飯田 地元・愛媛県弓削島で4年間、幼稚園教諭を務めた経験があります。その後、勤務した呉服店で主人と出会い、結婚を機に大阪に移りました。教室を始めたきっかけは、ご近所の方から「子どもに絵や習字の宿題を教えてくれませんか」とお願いされたことです。同じようなお願いをされる機会が増え、その他に作文も教えてほしいとのご要望が多かったため、教室を構えたんです。
狩野 周囲からの期待に応える形で、今の教室スタイルが成り立っていったのですね。実際にどのような指導をされているのですか?

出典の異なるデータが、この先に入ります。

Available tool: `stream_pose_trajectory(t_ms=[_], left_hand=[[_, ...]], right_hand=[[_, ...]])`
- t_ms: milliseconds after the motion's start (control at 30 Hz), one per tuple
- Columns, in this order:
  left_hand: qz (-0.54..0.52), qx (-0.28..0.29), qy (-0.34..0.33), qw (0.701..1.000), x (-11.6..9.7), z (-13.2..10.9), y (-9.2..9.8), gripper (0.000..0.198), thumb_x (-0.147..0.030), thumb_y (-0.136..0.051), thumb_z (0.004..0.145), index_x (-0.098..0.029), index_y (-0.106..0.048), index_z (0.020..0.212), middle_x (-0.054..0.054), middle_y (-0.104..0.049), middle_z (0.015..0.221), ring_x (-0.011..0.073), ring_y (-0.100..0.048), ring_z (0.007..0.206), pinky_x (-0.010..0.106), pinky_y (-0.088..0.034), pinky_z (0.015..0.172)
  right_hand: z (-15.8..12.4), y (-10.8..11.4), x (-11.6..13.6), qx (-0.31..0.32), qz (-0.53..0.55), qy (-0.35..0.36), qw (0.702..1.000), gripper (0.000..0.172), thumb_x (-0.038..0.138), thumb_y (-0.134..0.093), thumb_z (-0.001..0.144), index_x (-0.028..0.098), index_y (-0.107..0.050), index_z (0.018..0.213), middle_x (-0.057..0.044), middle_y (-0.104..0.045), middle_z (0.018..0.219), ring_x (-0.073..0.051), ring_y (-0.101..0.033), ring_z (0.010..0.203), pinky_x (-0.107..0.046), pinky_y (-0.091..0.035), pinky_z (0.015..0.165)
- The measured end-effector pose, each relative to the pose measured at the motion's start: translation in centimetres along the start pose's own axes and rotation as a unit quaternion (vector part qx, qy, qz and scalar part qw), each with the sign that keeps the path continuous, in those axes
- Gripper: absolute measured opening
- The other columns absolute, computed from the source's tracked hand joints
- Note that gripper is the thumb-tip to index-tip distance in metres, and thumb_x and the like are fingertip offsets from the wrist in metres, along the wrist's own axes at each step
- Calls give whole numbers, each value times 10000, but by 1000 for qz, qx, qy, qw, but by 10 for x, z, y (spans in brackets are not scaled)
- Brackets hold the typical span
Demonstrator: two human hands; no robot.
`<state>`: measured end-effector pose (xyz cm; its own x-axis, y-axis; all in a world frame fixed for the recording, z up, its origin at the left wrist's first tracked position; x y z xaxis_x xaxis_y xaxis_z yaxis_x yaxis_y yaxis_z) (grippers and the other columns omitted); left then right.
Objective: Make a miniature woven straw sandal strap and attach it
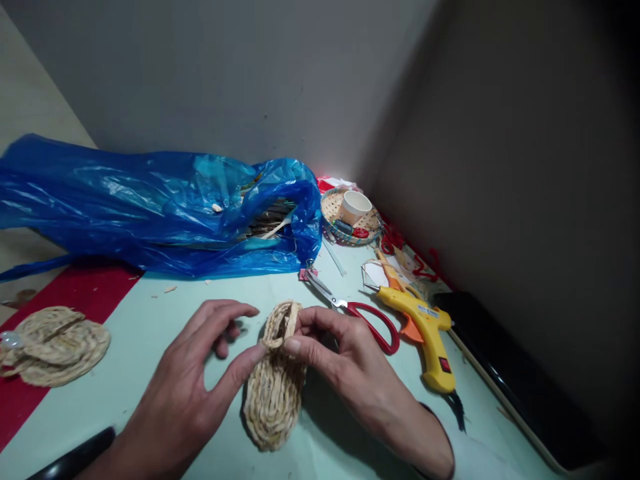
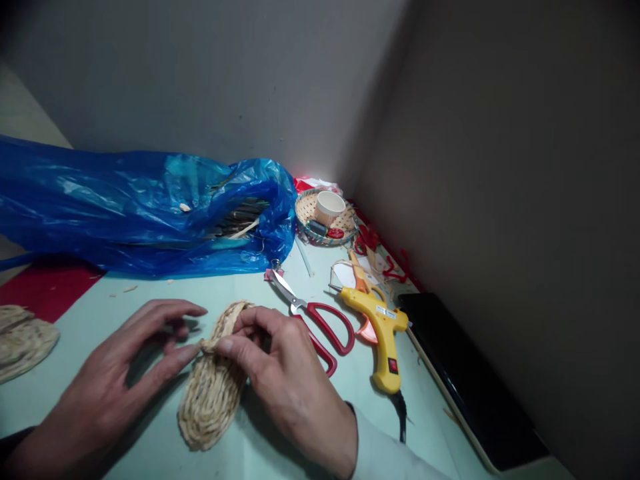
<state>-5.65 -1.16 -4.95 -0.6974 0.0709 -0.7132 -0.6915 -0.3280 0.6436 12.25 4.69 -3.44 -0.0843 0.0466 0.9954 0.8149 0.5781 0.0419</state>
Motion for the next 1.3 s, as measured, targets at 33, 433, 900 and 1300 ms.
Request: stream_pose_trajectory(t_ms=[33,433,900,1300], left_hand=[[-22,28,5,999,2,0,-3,248,-484,-613,886,-342,-662,1083,19,-646,1184,207,-669,942,321,-582,807],[-189,139,76,969,4,-1,-18,166,-364,-635,872,-285,-771,817,68,-682,1313,301,-621,1262,442,-518,1059],[-131,35,48,990,-11,-4,-23,206,-461,-714,776,-263,-762,807,107,-753,1171,342,-692,1138,448,-616,911],[-65,86,-5,994,0,-5,-21,118,-377,-663,820,-275,-721,804,72,-687,1317,292,-683,1173,382,-585,960]], right_hand=[[0,0,-1,-2,-5,5,1000,166,324,-662,905,164,-667,860,-2,-626,812,-143,-540,761,-273,-417,704],[-7,-6,-10,-58,-190,84,976,179,319,-687,930,188,-670,809,11,-653,802,-159,-567,801,-314,-383,783],[-11,-7,-15,-43,-164,4,986,125,313,-681,899,202,-717,945,-38,-682,925,-216,-582,936,-330,-401,792],[-8,-8,-9,-40,-151,8,988,153,303,-663,870,184,-655,774,1,-622,724,-167,-535,749,-305,-358,694]])
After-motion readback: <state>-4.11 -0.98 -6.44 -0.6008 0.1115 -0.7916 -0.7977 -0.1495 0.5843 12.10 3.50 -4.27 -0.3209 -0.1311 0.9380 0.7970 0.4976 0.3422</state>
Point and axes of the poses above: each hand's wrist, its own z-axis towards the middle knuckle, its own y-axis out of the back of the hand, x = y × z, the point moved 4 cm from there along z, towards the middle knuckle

飯田 習字はバランスよく書くことを重視して指導しています。漢字なら、部首とそれ以外の部位との比率のバランスさえしっかりとしていれば、個性が出ても美しい文字になりますからね。筆記具は主に筆ペンを使用しています。毛筆の使用機会が滅多にない現代では、実用習字のほうが役に立つうえに、筆遣いは常に同じですから。
狩野 生徒さんの習字作品を見ると、みんな伸び伸び書いているなと感じます。阪神タイガースのコーチの名前を書いている子もいますね(笑)。では、作文やお絵かきはどのように教えているのでしょう?
飯田 作文は私が当日出したお題を、なるべく学習時間内に自由に書いてもらいます。お題は「自分が思う日本」など、子どもたちには難しいものもあり、できるだけ自分の考えで組み立てるよう教えています。絵も、うまく描くより、しっかり観察したり、自分なりに表現したりすることを重視していますね。例えば、こちらは私が模写した浮世絵をもとに自由にイメージを広げてもらい、好きな色を塗りながら線を描き加えるなど、アレンジしてもらったものです。
狩野 ほう、この絵なんて、飯田代表が描いた美人画をハワイ島だと解釈して完成されていますね。いやぁおもしろい! 大人にはできない発想だ。